How to complete this task:
Each line of the listing below that includes "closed" should be reported.

*** Opening of Provided material ***

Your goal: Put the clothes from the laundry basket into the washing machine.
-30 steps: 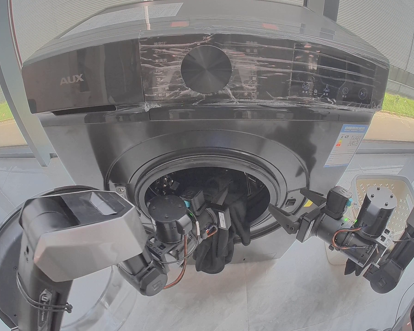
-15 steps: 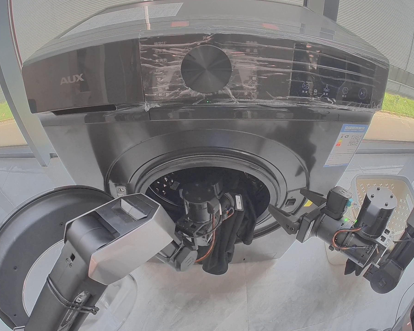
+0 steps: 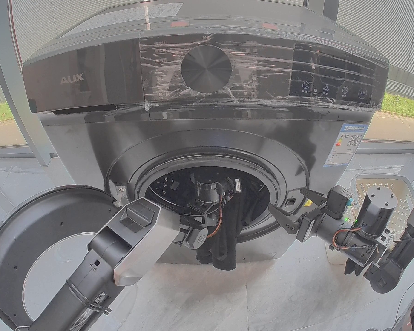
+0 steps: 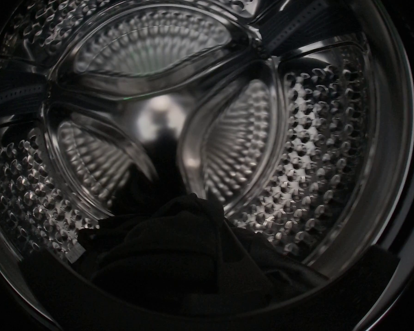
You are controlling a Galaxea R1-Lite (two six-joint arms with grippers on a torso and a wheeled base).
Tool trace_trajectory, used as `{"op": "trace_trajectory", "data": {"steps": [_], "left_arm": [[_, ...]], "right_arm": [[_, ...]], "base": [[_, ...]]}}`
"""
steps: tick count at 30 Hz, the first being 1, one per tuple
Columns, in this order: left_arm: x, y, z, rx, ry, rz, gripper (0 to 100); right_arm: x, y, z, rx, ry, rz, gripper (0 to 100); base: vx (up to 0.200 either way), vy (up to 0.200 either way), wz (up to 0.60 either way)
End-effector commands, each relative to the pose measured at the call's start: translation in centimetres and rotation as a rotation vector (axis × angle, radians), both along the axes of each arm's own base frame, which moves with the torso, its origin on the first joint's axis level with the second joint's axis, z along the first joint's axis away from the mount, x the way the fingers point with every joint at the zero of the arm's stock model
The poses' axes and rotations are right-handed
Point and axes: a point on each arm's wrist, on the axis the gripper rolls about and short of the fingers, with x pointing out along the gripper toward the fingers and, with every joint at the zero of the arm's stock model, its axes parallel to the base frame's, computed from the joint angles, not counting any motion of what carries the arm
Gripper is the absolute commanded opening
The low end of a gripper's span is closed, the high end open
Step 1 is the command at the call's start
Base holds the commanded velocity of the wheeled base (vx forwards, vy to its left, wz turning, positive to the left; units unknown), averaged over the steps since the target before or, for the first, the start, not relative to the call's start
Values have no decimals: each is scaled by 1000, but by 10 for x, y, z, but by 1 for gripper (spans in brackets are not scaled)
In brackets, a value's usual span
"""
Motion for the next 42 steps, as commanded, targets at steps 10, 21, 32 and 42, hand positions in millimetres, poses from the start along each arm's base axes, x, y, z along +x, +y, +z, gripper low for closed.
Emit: {"op": "trace_trajectory", "data": {"steps": [10,21,32,42], "left_arm": [[20,23,-11,1,5,81,0],[0,27,20,59,69,63,100],[-61,30,4,229,279,-118,100],[-67,24,-23,284,325,-185,100]], "right_arm": [[0,1,-1,-2,4,2,100],[1,0,-1,-2,4,2,100],[0,0,-1,-1,3,2,100],[0,0,0,0,1,2,100]], "base": [[0,0,0],[0,0,0],[0,0,0],[0,0,0]]}}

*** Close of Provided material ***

Problem solution:
The low end of a gripper's span is closed, the high end open
Motion for the next 42 steps, as commanded, targets at steps 10, 21, 32 and 42, hand positions in millimetres, poses from the start along each arm's base axes, x, y, z along +x, +y, +z, gripper low for closed.

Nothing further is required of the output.